O terceiro dia foi marcado pela competição de Rugby no JUCA. Um dia de muito suor, garra e paixão. Confira nossas entrevistas com os capitães das equipes vencedoras.

Sob o forte sol de São Carlos, no campo ao lado do ginásio Santa Felícia, dezenas de atletias se reuniram para a competição de Rugby feminino e masculino do JUCA 2018.

Os dois naipes seguem as regras do Rugby Seven – sete atletas de cada equipe em campo, uma partida de dois tempos de 7 minutos.

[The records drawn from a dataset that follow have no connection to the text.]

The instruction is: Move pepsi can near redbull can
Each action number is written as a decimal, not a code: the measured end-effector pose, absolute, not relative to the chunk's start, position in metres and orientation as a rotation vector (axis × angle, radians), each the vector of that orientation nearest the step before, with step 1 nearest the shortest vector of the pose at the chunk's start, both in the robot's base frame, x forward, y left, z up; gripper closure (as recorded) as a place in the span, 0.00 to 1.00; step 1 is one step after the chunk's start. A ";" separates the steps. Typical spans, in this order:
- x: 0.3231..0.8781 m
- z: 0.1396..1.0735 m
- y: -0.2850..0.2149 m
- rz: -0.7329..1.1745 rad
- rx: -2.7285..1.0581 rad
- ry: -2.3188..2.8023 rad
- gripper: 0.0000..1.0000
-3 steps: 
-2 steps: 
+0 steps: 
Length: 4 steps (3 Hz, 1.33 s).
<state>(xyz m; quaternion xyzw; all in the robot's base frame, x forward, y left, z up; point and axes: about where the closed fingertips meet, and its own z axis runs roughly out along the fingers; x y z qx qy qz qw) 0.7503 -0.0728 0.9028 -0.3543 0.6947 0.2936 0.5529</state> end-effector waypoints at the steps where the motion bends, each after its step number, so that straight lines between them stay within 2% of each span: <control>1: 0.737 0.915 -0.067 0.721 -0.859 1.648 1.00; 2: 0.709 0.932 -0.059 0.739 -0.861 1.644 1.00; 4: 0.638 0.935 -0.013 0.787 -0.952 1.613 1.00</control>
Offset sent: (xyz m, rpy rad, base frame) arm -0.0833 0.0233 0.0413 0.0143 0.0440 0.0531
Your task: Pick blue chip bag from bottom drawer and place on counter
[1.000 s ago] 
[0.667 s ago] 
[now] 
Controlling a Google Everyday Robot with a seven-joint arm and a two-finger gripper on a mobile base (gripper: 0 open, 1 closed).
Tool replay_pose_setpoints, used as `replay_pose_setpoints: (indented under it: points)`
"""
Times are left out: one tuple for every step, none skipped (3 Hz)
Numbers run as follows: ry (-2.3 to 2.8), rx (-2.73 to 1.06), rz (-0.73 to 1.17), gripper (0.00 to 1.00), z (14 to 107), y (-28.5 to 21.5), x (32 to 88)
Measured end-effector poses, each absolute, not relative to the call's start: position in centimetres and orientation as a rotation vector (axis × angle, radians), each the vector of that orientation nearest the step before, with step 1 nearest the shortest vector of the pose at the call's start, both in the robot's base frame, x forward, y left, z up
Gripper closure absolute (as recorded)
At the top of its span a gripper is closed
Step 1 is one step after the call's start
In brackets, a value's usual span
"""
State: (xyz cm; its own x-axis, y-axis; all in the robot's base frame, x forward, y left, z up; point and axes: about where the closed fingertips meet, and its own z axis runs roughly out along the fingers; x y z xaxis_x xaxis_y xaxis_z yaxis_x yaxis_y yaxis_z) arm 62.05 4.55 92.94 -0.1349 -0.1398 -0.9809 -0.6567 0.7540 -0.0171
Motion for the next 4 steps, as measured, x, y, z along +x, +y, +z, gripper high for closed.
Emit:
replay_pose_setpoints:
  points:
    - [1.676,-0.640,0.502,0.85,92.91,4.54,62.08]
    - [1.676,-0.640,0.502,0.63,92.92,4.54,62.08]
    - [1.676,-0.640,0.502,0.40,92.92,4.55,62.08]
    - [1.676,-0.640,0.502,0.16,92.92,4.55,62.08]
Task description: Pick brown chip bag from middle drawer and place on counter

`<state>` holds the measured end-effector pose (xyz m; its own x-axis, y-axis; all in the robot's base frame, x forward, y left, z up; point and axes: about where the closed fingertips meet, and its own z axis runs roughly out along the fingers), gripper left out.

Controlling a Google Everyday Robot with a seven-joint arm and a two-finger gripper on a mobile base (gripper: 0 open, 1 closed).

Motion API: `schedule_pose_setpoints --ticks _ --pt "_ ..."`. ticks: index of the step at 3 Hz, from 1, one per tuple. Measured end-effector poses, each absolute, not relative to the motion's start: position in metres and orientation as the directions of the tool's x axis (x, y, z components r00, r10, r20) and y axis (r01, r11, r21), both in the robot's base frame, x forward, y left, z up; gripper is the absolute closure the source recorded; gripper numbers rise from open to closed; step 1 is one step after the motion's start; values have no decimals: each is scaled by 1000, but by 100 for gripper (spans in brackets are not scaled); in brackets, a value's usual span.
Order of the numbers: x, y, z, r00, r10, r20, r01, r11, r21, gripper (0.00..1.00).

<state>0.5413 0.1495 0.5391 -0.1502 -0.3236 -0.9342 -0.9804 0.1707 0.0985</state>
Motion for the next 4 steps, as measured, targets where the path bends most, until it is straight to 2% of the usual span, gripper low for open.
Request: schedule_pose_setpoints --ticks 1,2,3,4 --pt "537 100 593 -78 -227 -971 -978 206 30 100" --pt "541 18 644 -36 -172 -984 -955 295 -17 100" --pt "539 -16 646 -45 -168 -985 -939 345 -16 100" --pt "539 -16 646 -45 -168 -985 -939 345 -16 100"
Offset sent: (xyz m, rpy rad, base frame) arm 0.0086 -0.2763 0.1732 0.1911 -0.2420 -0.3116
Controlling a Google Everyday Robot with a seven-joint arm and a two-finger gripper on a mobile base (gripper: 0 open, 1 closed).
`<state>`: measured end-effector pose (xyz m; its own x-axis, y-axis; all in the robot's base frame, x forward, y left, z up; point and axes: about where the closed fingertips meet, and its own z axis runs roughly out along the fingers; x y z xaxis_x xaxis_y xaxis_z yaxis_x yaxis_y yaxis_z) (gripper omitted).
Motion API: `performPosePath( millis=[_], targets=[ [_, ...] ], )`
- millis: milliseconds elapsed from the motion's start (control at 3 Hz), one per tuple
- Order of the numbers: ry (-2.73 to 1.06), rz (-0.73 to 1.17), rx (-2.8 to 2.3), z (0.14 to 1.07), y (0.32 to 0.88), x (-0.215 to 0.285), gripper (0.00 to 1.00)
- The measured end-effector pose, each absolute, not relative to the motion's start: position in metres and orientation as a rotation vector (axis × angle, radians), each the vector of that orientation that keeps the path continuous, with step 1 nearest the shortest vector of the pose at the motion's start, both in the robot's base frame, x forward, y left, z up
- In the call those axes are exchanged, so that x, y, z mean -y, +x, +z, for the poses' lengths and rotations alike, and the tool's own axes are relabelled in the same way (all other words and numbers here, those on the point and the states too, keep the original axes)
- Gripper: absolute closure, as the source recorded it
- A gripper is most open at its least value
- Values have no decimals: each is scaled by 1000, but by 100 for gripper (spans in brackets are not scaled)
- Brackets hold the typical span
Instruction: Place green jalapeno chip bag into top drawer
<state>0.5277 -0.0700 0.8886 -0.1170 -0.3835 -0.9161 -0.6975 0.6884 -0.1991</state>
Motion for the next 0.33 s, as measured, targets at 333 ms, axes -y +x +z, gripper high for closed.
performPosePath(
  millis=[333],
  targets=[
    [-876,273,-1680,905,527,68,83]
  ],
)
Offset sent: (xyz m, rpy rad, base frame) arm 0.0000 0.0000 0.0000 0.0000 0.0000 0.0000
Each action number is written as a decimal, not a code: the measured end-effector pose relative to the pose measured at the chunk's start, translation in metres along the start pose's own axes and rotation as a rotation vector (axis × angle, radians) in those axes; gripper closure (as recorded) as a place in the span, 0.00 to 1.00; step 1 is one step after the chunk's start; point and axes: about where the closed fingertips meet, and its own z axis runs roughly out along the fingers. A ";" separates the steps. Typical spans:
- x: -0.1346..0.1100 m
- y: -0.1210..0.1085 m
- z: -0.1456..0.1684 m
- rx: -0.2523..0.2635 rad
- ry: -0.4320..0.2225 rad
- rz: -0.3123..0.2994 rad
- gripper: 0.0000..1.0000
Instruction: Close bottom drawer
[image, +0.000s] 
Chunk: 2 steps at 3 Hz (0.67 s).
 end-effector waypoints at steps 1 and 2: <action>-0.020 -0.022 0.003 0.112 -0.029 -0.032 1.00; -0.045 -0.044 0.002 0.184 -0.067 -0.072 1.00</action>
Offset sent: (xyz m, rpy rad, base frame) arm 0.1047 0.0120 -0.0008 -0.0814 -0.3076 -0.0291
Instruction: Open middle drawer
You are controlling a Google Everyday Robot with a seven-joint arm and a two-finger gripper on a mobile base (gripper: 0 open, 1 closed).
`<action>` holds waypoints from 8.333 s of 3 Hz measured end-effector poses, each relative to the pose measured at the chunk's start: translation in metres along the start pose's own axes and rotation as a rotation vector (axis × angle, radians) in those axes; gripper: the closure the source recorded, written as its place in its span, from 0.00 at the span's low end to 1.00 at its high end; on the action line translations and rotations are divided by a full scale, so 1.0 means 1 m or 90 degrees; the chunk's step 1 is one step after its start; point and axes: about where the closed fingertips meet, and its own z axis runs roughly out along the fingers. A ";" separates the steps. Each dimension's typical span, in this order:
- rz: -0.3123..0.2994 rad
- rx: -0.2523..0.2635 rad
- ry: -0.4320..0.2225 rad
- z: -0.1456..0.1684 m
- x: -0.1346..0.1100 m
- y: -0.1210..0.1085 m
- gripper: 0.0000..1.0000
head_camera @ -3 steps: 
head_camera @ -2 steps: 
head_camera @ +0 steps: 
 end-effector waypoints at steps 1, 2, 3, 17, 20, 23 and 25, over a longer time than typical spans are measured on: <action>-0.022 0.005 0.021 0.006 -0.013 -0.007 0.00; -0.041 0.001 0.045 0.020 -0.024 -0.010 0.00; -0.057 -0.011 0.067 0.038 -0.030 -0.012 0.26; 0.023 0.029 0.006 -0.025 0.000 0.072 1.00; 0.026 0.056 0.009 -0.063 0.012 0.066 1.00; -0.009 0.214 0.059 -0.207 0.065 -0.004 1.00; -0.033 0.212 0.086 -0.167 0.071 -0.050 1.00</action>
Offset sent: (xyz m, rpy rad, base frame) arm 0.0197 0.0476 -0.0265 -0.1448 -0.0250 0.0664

Após um dia inteiro de jogos, a Grifo sagrou-se campeã no masculino e a Cásper Líbero no feminino.

Confira a entrevista da Revista BEAT com a capitã da Cásper, Laura Valadão, e o capitão da Anhembi, Rafael Spago.

Entrevista: Rugby no JUCA 2018

Revista BEAT: Quando começou a preparação da Cásper para o JUCA e como ela foi realizada?

Laura: A nossa preparação começou em 2015, quando as meninas queriam começar a jogar e nenhuma faculdade tinha time. A partir daí, começamos a conversar com as meninas das outras atléticas participantes, para animar e colocar a modalidade dentro do inter.

Em 2016, conseguimos, o rugby feminino entrou como modalidade demonstrativa no JUCA. Desde então, a gente vem treinando muito. A gente gosta muito de Rugby, nós colocamos a modalidade aqui dentro. Nossa preparação não é feita meses antes e, sim, é feita desde o começo de tudo. E é isso que nos levou a conquistar o título nos três últimos anos.

A campeã Cásper em jogo contra a BA. Foto por Ricardo Kuba

RB: A sua Atlética apoia a modalidade?

Rafael Spago: A gente tem muito apoio, temos duas pessoas dentro da atlética que fizeram de tudo para esse JUCA ser inesquecível. A todo momento tinha água, comida, uma sombra entre jogos, transporte. Esses detalhes garantem nosso melhor desempenho dentro de campo.

Além do JUCA, temos a vontade e estamos trabalhando para disputar outros campeonatos, aos poucos estamos progredindo.

Cásper e Grifo fizeram a final do Rugby Masculino. Foto por Alexandre Iponema Gallucci

RB: Na sua opinião, o que falta para mais Atléticas tenham equipes de rugby feminino e tornem a modalidade oficial dentro do JUCA?

Laura: Falta muito incentivo. Já passamos por dois anos de demonstrativo e, portanto, algumas atléticas já tem time formado. Mas, em alguns casos, parece que não há apoio de fato às meninas dessa modalidade.

Há também uma impressão de que as atléticas que não têm time parecem ter certo receio de formá-lo. Isso porque, a partir do momento em que a modalidade se torna oficial, rola um peso e uma responsabilidade maior dentro do inter. Nós da Cásper tentamos incentivar – a gente gosta de ganhar, mas gostamos muito mais de espalhar essa prática para que todas possam ter a oportunidade de viver isso.

RB: O que esse título representa para você, para o time e para a Atlética da Grifo?

Rafael: Representa a união que é esse time fora de campo e que refletiu dentro dele. Cinco dos nove jogadores são bixos: conseguimos acolher eles muito bem e formamos uma família de verdade. Eu sempre digo que final não se joga, se ganha.

Com certeza essa vontade imensa de querer estar aqui, um pelo outro, se apoiando em todos os momentos, fez diferença e ajudou na conquista do título.